Letter from Mary Ann Shadd Cary to Oliver Otis Howard, page 2

Mary Ann Shadd Cary to Oliver Otis Howard. autograph letter signed, Washington, D.C., March 3, 1871 [Oliver Otis Howard Papers].


“The Freedmen’s Bureau.”  In:  Harper’s Weekly (July 28, 1868), p. 478.


Oliver Otis Howard [Oliver Otis Howard Papers]. [M91s15f3i1]

After the collapse of the Confederacy, Bowdoin College alumni played important roles in federal attempts to establish new socio-economic and political constructs and to address the desperate needs of emancipated African Americans throughout the United States. Those efforts are reflected most fully in the manuscript collections of Oliver Otis Howard (Class of 1850), his brother Charles Henry Howard (Class of 1859), and the Fessenden Family.

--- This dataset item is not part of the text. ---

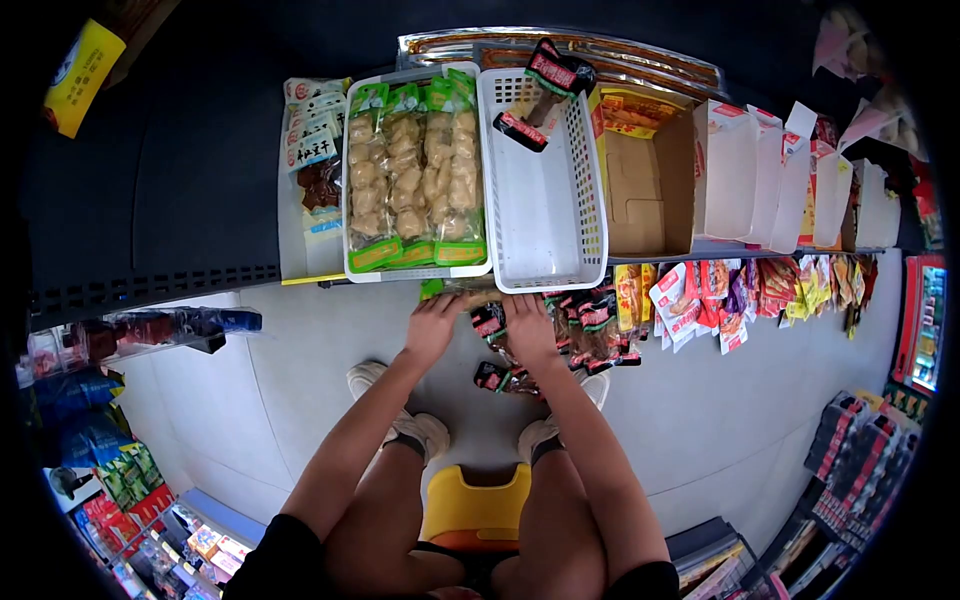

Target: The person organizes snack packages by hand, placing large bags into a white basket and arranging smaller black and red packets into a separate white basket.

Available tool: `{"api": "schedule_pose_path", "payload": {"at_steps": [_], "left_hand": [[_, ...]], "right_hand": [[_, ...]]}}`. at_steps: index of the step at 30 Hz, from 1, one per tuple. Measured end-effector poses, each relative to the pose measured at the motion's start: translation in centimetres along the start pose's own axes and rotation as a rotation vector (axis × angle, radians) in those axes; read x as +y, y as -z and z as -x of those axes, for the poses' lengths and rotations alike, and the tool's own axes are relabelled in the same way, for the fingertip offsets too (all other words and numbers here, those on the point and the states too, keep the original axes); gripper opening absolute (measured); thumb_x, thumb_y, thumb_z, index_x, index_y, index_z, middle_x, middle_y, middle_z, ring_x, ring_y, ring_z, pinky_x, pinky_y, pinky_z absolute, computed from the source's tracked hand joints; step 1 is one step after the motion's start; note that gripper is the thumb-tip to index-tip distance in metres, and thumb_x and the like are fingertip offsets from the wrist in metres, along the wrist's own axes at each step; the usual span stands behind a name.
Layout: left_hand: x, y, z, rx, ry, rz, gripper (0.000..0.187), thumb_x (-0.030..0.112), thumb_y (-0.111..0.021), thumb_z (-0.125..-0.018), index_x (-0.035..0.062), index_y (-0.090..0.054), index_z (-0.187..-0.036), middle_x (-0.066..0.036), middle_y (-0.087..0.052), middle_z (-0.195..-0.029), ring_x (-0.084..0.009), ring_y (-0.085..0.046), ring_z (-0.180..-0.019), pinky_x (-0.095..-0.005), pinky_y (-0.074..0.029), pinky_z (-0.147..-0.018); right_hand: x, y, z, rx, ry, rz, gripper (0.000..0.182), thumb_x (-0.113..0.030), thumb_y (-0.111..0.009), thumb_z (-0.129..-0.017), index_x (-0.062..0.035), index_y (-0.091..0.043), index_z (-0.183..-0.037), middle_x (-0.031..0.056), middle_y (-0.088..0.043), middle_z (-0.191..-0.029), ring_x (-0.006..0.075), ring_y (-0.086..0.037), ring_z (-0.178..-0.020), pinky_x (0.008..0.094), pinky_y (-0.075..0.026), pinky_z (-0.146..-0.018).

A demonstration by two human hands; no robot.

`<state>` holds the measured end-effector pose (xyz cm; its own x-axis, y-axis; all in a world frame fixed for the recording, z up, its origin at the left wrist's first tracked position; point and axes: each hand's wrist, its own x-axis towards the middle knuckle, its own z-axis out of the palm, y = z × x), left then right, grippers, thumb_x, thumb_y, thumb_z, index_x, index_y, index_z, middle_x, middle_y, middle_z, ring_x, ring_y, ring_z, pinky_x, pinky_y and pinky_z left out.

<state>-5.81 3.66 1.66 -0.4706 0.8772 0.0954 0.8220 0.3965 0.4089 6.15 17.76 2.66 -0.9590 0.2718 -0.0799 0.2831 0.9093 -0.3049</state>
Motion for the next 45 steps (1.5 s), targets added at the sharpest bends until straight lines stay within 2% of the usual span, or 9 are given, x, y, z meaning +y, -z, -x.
{"api": "schedule_pose_path", "payload": {"at_steps": [5,11,20,26,31,33,36,40,45], "left_hand": [[0.8,4.1,1.6,-0.016,0.016,0.041,0.039,-0.004,-0.05,-0.063,0.0074,-0.054,-0.1,-0.007,-0.056,-0.087,-0.0234,-0.056,-0.076,-0.0331,-0.046,-0.065],[1.2,9.4,4.1,-0.108,0.14,0.121,0.034,-0.001,-0.049,-0.068,0.0089,-0.054,-0.1,-0.007,-0.055,-0.084,-0.0237,-0.056,-0.071,-0.0332,-0.047,-0.062],[2.2,13.7,5.8,-0.264,0.299,0.463,0.019,0.006,-0.05,-0.078,0.0056,-0.055,-0.097,-0.011,-0.059,-0.086,-0.0274,-0.058,-0.074,-0.0331,-0.047,-0.064],[2.7,14.1,7.9,-0.387,0.468,0.852,0.022,0.013,-0.05,-0.084,0.0025,-0.053,-0.103,-0.005,-0.059,-0.085,-0.0129,-0.055,-0.074,-0.0238,-0.044,-0.067],[4.1,16.1,7.8,-0.404,0.602,1.077,0.026,0.016,-0.05,-0.085,-0.0013,-0.052,-0.104,0.002,-0.055,-0.085,-0.0051,-0.047,-0.079,-0.0187,-0.04,-0.07],[4.3,16.4,8.2,-0.389,0.601,1.163,0.027,0.017,-0.05,-0.085,-0.0012,-0.052,-0.105,0.002,-0.055,-0.085,-0.0045,-0.048,-0.078,-0.0177,-0.039,-0.07],[4.4,16.2,8.6,-0.371,0.626,1.209,0.027,0.016,-0.05,-0.085,-0.0009,-0.052,-0.105,0.002,-0.055,-0.085,-0.0045,-0.048,-0.079,-0.0171,-0.039,-0.071],[5.0,15.4,8.9,-0.239,0.672,1.196,0.025,0.015,-0.049,-0.086,-0.0002,-0.052,-0.106,0.001,-0.056,-0.086,-0.0049,-0.049,-0.08,-0.0174,-0.039,-0.072],[5.8,16.3,7.8,-0.218,0.716,1.361,0.023,0.009,-0.046,-0.086,-0.0021,-0.049,-0.105,-0.004,-0.057,-0.09,-0.0104,-0.055,-0.083,-0.021,-0.041,-0.075]], "right_hand": [[0.4,0.5,-0.3,-0.05,-0.06,-0.026,0.039,-0.01,-0.054,-0.067,0.0,-0.048,-0.105,0.0132,-0.053,-0.1,0.0259,-0.045,-0.099,0.0369,-0.032,-0.089],[-0.7,4.1,0.3,0.136,0.052,-0.206,0.023,-0.019,-0.06,-0.069,-0.0052,-0.058,-0.087,0.0056,-0.058,-0.084,0.0213,-0.048,-0.095,0.0407,-0.027,-0.091],[-1.1,11.0,2.1,0.04,0.068,-0.411,0.037,-0.017,-0.068,-0.063,-0.0055,-0.053,-0.096,0.0107,-0.048,-0.105,0.0262,-0.043,-0.104,0.0397,-0.027,-0.095],[-0.5,14.4,1.9,-0.364,-0.314,-1.546,0.051,-0.004,-0.066,-0.068,-0.0089,-0.043,-0.113,0.0025,-0.049,-0.1,0.0119,-0.048,-0.094,0.0248,-0.039,-0.08],[-0.6,16.3,1.1,-0.521,-0.224,-1.58,0.052,-0.008,-0.062,-0.073,-0.0091,-0.041,-0.12,0.001,-0.049,-0.096,0.0102,-0.048,-0.093,0.0236,-0.039,-0.081],[-0.7,15.4,0.8,-0.674,-0.432,-1.828,0.042,-0.012,-0.062,-0.075,-0.0071,-0.046,-0.113,-0.0037,-0.046,-0.085,0.0065,-0.047,-0.086,0.0204,-0.038,-0.074],[-1.2,14.6,0.7,-0.661,-0.467,-1.932,0.036,-0.011,-0.061,-0.076,-0.0063,-0.047,-0.108,-0.0037,-0.049,-0.089,0.0064,-0.048,-0.085,0.0211,-0.039,-0.076],[-3.9,19.7,-0.3,-0.321,-0.203,-1.657,0.024,-0.005,-0.058,-0.076,-0.0033,-0.048,-0.097,-0.0014,-0.055,-0.085,0.0045,-0.052,-0.076,0.0178,-0.04,-0.065],[-5.0,19.9,-1.4,-0.176,-0.215,-1.409,0.02,-0.002,-0.057,-0.076,-0.0028,-0.047,-0.093,-0.0006,-0.054,-0.082,0.0034,-0.05,-0.071,0.0183,-0.04,-0.062]]}}
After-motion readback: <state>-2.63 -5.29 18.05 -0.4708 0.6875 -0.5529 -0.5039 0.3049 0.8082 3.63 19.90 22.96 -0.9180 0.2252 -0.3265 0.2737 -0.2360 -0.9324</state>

  • Fessenden Collection. The Fessenden family, including Samuel Fessenden and his son William Pitt Fessenden (Class of 1823), were politically influential abolitionist—William Pitt served as Lincoln’s Treasury secretary and, after the war, in the U.S. Senate as a member of the Reconstruction Committee.
  • Oliver Otis Howard Papers. Howard (Class of 1850), a career officer in the U.S. Army, was also commissioner of the Bureau of Refugees, Freedmen and Abandoned Lands (the Freedmen’s Bureau) during Reconstruction, held commands in the American West after 1874, was superintendent at the U.S. Military Academy, and was instrumental in founding Howard and Lincoln Memorial universities. Among his voluminous papers are semi-official exchanges with Freedmen’s Bureau agents, letters concerning the operation of and investigations into the Bureau, as well as correspondence with freedmen and African American leaders, including southern black Reconstruction era politicians: Sojourner Truth, Frederick Douglass, William Still, Booker T. Washington, Blanche Kelso Bruce, and numerous freed blacks seeking aid and guidance in their new lives. He took a special interest in James Webster Smith, the first African American cadet at West Point, and maintained substantial correspondence with Charles B. Purvis about training African American physicians.
  • Charles Henry Howard Collection. Brother of Oliver Otis, Charles (Class of 1859), held command of the United States Colored Troop training camp at Beaufort, S.C. Letters he wrote during the Civil War make frequent mention of experiences that include African Americans, especially in Virginia and Tennessee.